We note that in its response brief, Pepper fails to address this jurisdictional issue; instead, Pepper argues that the express terms of the Joint Tortfeasor Contribution Act (Contribution Act) (740 ILCS 100/1 et seq. (West 1992)) “explicitly authorize” the circuit court’s order. Pepper asserts that it satisfied its burden of proof under the Contribution Act and was entitled to an apportionment. Pepper cites 11 decisions as authority in support of its argument that it met its burden of proof; however, Pepper overlooks the fact that in each case there was a pleading that set forth the claim for contribution. Thus, the cases relied on by Pepper support our conclusion that the trial court acted without authority. See Ziarko v. Soo Line R.R. Co., 161 Ill. 2d 267 (1994) (counterclaim); People v. Brockman, 143 Ill. 2d 351 (1991) (third-party complaint); Frazer v. A.F. Munsterman, Inc., 123 Ill. 2d 245 (1988) (third-party complaint); Stephens v. McBride, 97 Ill. 2d 515 (1983) (third-party complaint); Skinner v. Reed-Prentice Division Package Machinery Co., 70 Ill. 2d 1 (1977) (third-party complaint); First of America Trust Co. v. First Illini Bancorp, Inc., 289 Ill. App. 3d 276 (1997) (complaint and counterclaim); Orejel v. York International Corp., 287 Ill. App. 3d 592 (1997) (counterclaims and third-party *186complaints); Patel v. Trueblood, Inc., 281 Ill. App. 3d 197 (1996) (third-party complaint); Sands v. J.I. Case Co., 239 Ill. App. 3d 19 (1992) (third-party complaint); Victory Memorial Hospital Ass’n v. Schmidt, Garden & Erickson, 158 Ill. App. 3d 931 (1987) (third-party complaint); Houser v. Witt, 111 Ill. App. 3d 123 (1982) (counterclaim). Thus, regardless of whether Pepper met its burden of proof, absent a formal pleading filed by Pepper asserting a claim for contribution against Merchandise Mart, the trial court was without authority to enter an order finding in Pepper’s favor.

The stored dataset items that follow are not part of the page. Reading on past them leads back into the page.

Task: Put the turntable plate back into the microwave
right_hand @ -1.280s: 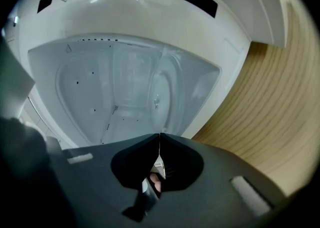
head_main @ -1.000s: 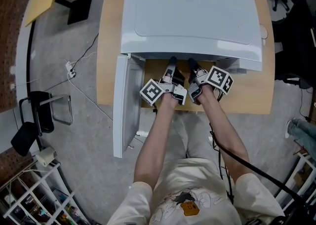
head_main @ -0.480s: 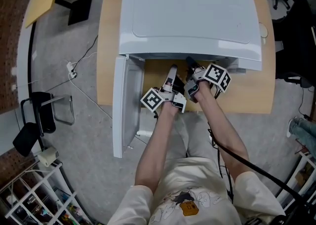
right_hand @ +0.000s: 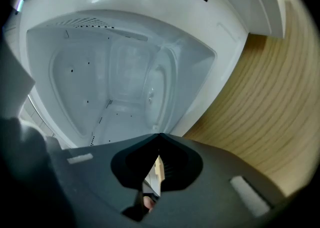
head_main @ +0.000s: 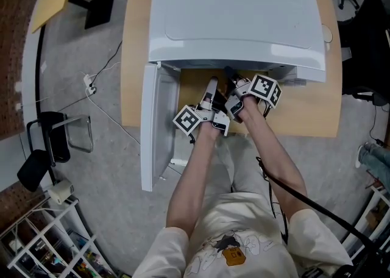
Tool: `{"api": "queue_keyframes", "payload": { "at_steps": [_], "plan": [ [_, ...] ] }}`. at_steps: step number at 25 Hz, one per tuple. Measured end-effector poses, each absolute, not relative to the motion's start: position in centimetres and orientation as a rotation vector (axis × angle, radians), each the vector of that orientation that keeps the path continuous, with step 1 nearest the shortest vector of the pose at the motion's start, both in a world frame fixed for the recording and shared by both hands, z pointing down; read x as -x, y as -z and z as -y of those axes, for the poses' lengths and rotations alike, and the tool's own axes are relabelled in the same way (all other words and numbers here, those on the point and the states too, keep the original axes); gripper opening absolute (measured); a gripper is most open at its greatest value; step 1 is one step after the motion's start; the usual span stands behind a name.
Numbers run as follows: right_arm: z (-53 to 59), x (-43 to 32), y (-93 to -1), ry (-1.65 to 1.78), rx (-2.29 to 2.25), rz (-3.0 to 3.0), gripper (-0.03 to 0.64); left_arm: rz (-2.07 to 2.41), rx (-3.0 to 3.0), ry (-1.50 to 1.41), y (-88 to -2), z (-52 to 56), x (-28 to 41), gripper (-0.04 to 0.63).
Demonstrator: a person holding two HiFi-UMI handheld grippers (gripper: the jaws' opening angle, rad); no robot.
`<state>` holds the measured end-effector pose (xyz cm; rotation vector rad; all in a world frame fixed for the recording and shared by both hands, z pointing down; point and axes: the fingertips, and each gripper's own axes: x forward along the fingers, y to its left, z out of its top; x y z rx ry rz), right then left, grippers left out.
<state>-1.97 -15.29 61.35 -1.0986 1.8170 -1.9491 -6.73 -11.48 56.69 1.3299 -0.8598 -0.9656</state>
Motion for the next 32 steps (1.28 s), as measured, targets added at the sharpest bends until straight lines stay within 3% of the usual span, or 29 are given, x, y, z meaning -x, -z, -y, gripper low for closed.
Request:
{"api": "queue_keyframes", "payload": {
  "at_steps": [5, 12, 25, 32],
  "plan": [
    [15.5, 2.1, -60.3, 1.950, 1.035, -1.795, 0.005, 0.852, -1.317, 0.972, -56.5, 11.4, 6.6, 0.000],
    [16.6, -3.3, -60.9, 1.797, 1.363, -1.630, 0.005, 0.839, -1.305, 0.969, -56.4, 11.3, 6.1, 0.000],
    [16.0, -0.9, -60.9, 1.900, 1.244, -1.669, 0.003, 0.841, -1.298, 0.977, -56.3, 12.1, 6.3, 0.000],
    [13.9, -0.5, -55.9, 1.740, 1.120, -2.014, 0.003, 0.874, -1.412, 0.836, -55.1, 11.8, 5.4, 0.000]
  ]
}}
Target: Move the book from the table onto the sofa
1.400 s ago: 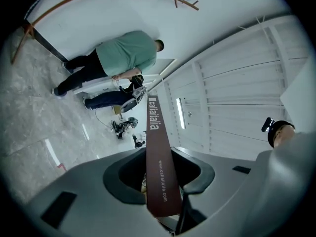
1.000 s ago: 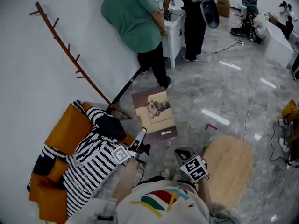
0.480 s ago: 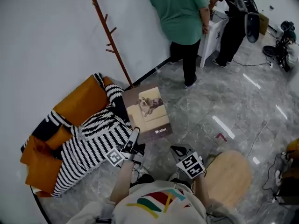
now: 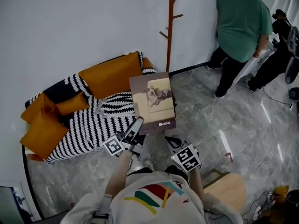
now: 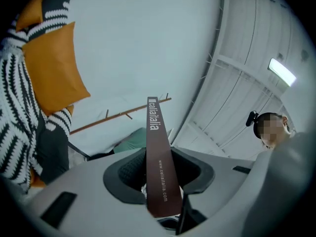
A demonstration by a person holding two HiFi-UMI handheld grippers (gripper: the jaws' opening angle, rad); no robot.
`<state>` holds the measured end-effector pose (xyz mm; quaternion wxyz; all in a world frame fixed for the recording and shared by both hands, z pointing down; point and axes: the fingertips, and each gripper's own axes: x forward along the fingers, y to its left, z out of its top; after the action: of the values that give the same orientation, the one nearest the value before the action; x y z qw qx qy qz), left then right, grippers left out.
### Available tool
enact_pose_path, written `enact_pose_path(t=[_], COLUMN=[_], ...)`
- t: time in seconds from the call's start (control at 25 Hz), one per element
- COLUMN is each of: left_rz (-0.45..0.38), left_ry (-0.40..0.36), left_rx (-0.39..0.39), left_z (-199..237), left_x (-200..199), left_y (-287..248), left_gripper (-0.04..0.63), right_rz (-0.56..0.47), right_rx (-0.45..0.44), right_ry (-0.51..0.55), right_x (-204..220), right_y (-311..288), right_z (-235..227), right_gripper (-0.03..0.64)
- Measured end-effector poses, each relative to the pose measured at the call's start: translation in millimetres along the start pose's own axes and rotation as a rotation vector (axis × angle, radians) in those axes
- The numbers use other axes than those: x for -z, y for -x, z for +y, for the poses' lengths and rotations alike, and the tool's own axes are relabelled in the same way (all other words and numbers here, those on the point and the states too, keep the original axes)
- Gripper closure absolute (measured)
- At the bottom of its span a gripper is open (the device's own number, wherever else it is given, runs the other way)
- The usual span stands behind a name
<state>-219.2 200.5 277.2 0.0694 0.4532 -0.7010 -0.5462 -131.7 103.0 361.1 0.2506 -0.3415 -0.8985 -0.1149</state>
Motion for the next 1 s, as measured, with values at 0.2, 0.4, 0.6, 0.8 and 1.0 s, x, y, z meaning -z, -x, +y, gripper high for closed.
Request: enact_pose_path(t=[0.2,0.4,0.6,0.8,1.0], left_rz=[-0.144,-0.206,-0.247,-0.295,-0.351], left_ry=[-0.022,-0.017,-0.003,0.010,0.019], left_rx=[-0.098,-0.165,-0.226,-0.288,-0.351], left_z=[38.0,70.2,106.0,142.9,180.7], left_x=[-107.5,-140.6,-154.3,-172.1,-194.3], left_y=[84.3,91.5,85.4,80.5,76.5], left_gripper=[0.443,0.443,0.443,0.443,0.443], right_rz=[0.058,0.090,0.131,0.138,0.131], right_rx=[-0.154,-0.257,-0.334,-0.348,-0.357], right_ry=[0.093,0.129,0.142,0.183,0.263], right_x=[-49.7,-49.3,-52.6,-88.2,-101.1], right_y=[-103.6,-110.4,-167.5,-210.5,-210.2], right_z=[62.8,63.8,22.2,-20.1,-28.6], right_gripper=[0.606,0.606,0.606,0.606,0.606])
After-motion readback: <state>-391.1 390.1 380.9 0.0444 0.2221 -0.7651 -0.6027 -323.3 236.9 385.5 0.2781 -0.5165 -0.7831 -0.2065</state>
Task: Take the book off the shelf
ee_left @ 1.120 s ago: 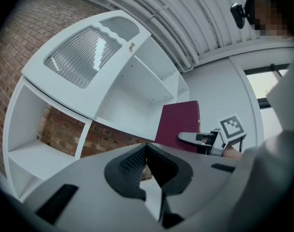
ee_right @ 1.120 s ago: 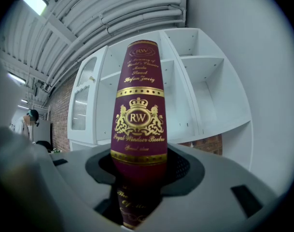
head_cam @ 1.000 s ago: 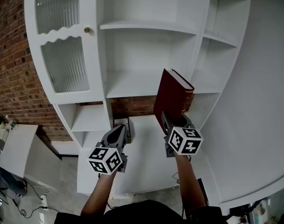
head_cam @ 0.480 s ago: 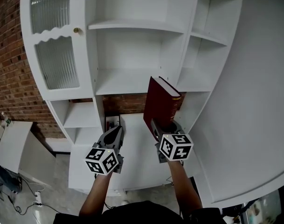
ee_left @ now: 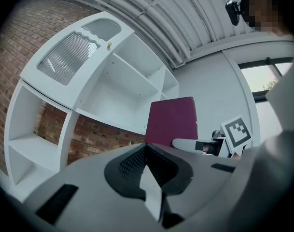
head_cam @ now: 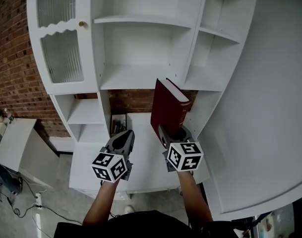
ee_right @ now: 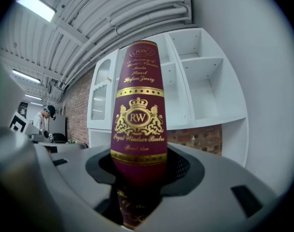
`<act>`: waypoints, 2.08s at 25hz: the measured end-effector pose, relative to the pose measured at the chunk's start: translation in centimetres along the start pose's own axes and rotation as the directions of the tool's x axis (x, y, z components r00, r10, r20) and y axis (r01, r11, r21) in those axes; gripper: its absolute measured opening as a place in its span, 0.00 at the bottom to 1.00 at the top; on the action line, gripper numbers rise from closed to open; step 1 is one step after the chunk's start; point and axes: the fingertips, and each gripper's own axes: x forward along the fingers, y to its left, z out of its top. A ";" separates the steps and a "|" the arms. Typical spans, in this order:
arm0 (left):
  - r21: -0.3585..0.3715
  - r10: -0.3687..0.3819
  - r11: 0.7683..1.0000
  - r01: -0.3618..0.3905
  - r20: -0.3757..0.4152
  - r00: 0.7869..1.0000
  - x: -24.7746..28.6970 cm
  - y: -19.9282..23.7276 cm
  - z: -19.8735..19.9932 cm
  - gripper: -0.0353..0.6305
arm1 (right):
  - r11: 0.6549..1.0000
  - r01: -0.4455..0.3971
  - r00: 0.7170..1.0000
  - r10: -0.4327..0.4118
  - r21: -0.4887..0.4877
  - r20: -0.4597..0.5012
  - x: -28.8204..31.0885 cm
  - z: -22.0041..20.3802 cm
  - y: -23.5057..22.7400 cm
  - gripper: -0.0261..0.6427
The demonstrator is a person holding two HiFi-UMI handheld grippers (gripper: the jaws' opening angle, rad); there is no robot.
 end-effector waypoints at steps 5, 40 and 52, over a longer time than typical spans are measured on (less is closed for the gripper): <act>-0.001 0.007 1.000 -0.007 -0.011 1.000 -0.9 -1.9 -1.0 0.08 | 1.000 -0.013 1.000 0.013 0.001 0.001 -2.0 -0.5 0.1 0.39; 0.024 0.023 0.999 -0.023 -0.003 1.000 -5.3 -11.1 -2.8 0.08 | 0.997 -0.072 0.996 0.073 -0.028 0.041 -11.1 -1.3 0.4 0.39; 0.009 -0.018 1.000 0.018 -0.029 0.999 -7.6 -9.3 -2.2 0.08 | 0.999 -0.033 0.999 0.033 -0.010 0.038 -10.5 -1.4 3.7 0.39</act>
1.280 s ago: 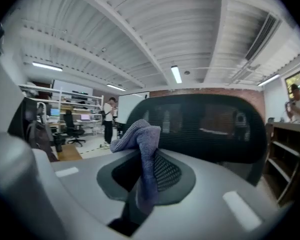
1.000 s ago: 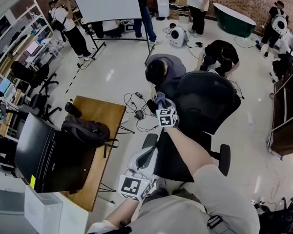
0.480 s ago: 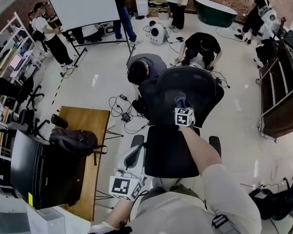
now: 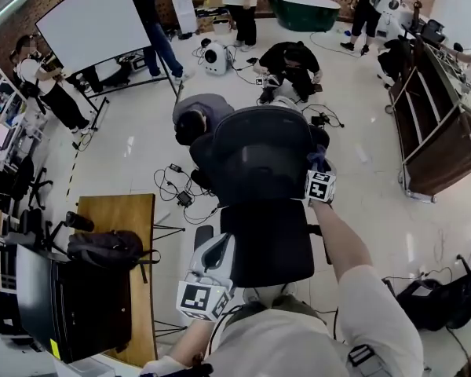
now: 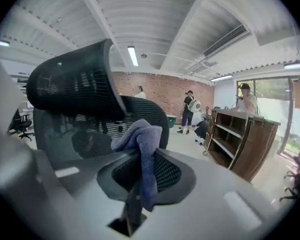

Because our resolution of this issue is dispositive, we need not address the other issues raised by Merchandise Mart.

CONCLUSION

For the foregoing reasons, we hereby reverse that portion of the November 17, 1997, order of the Cook County circuit court apportioning liability 70% to Pepper and 30% to Merchandise Mart.

Reversed.

CAMPBELL, EJ., and QUINN, J., concur.